Abstract:
The SEC allows market makers in U.S. equity markets to sell shares they do not hold in inventory in order to maintain a smooth and orderly market during periods of abnormally high volume. However, if the dealer is unable to locate and deliver the shares within the standard T+3 settlement window then a delivery failure, or 'fail' occurs. In 2005, the SEC introduced several new rules in response to complaints that equity dealers were abusing their market making powers by selectively selling shares they did not own and allowing delivery failures to persist for weeks, months, and in some cases, years. The practice has been dubbed 'naked short selling' and the new SEC rules fall within Regulation SHO, or Reg SHO. Each exchange maintains a 'Threshold Security List' (TSL) containing all the stocks on the exchange that meet Reg SHO criteria for delivery failure.

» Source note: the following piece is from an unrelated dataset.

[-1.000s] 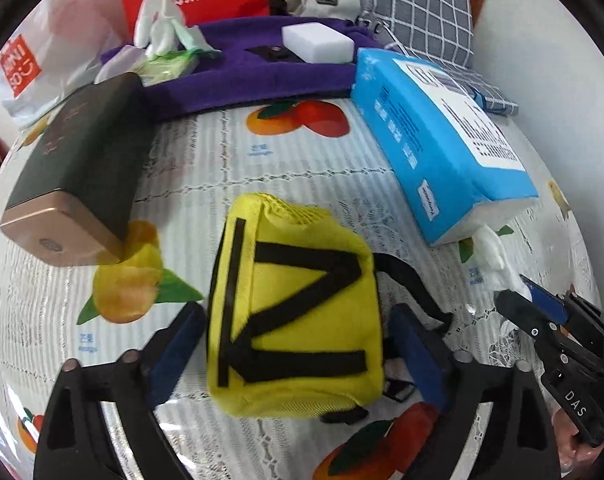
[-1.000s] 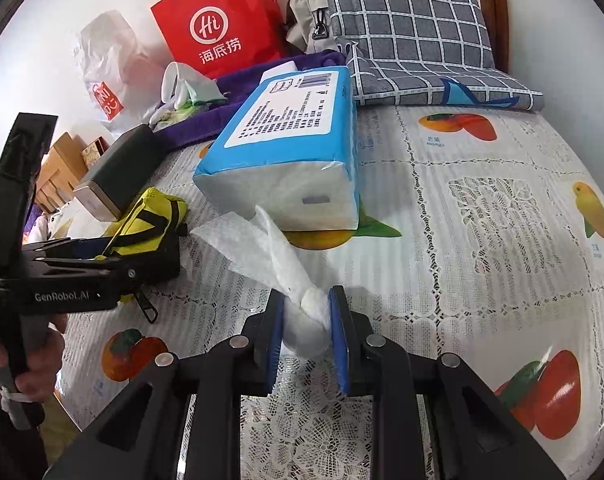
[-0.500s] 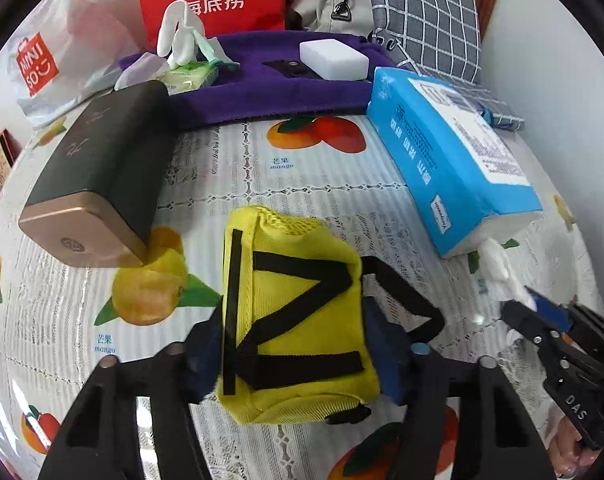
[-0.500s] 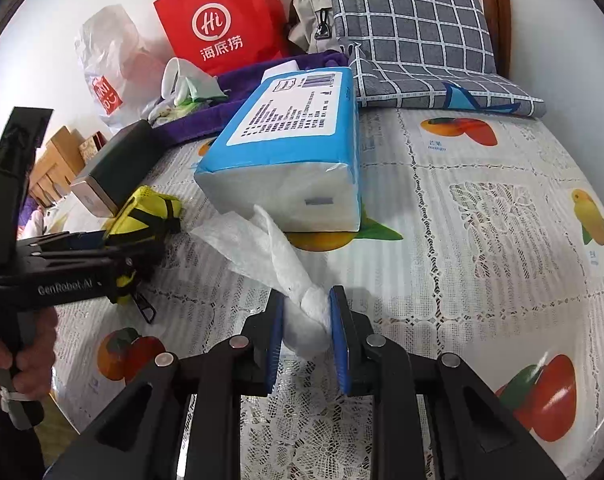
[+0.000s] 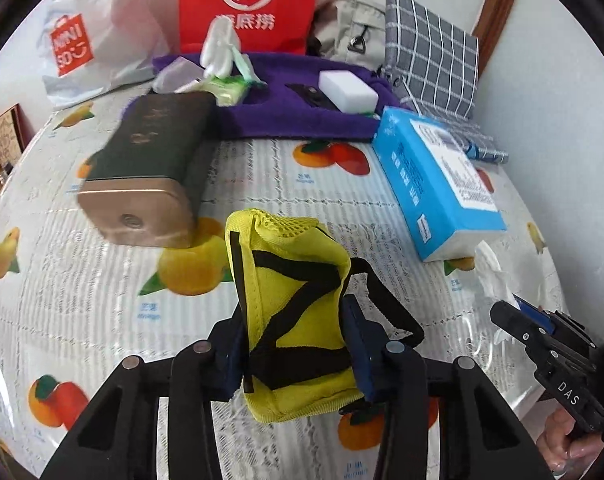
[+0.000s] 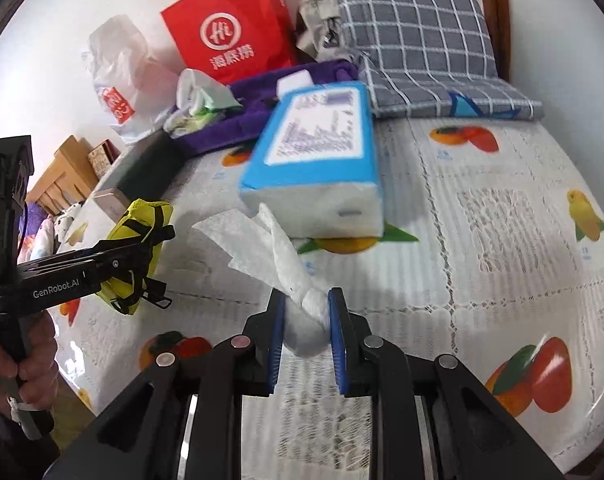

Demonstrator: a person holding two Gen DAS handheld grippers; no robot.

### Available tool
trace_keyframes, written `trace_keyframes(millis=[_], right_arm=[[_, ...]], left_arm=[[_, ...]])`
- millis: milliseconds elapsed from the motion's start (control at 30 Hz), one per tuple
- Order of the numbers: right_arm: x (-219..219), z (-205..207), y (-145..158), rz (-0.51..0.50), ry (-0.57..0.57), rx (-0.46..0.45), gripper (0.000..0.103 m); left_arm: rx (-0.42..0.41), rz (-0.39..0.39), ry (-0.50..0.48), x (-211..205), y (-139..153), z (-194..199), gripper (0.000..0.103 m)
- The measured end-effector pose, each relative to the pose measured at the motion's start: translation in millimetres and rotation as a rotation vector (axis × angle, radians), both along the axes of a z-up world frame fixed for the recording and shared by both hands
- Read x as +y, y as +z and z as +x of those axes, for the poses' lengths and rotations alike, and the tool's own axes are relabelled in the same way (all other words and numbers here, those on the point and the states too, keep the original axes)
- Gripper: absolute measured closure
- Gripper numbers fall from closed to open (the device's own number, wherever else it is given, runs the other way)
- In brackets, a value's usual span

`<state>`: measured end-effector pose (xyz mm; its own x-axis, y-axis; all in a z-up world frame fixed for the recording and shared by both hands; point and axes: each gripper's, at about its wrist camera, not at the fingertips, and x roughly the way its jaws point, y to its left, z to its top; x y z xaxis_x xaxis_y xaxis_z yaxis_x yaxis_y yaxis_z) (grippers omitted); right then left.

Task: Organize soft objects
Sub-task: 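Carry the tissue and yellow bag toward the purple towel with both tools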

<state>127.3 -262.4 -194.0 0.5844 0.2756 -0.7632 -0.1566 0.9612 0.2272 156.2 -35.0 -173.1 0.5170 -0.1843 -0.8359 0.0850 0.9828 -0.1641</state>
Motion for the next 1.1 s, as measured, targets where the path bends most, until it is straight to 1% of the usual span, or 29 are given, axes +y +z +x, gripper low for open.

This study begins with a statistical summary of delivery failure in U.S. equity markets. Fails are disaggregated by exchange, month, firm size, duration and other fundamental and technical variables. Event studies highlight the relationship between price-volume spikes and deliver failure. Statistical inference attempts to assess the degree of success of Reg SHO and address the charge that dealers target fundamentally weak companies.
Preliminary results indicate that the average duration of an open fail is 16 trading days beyond the T+3 settlement date. The number of securities on the TSL on any given day is small compared to the thousands securities on the major U.S. stock exchanges. On average, close to 2% of listed companies are on the TSL of one of the 5 major U.S. exchanges, NYSE, Nasdaq, Amex, OTCBB and Pink Sheets. However, a significant fraction of companies meets the TSL criteria at some point during the year. For example, during 2006 the number of unique companies appearing on a TSL ranged from a low of 9% of Nasdaq listed securities to a high of 15% of Amex listed securities, including mutual funds, a major component of Amex TSL securities. The number of firms on a TSL and their mean duration is relatively stable over the sample period, an indication that Reg SHO has had limited success in reducing delivery failure in U.S. equity markets. Event studies indicate that large price-volume spikes are a key factor in the creation of open fails. On average, technical factors appear to explain more variation in delivery failure than fundamental factors.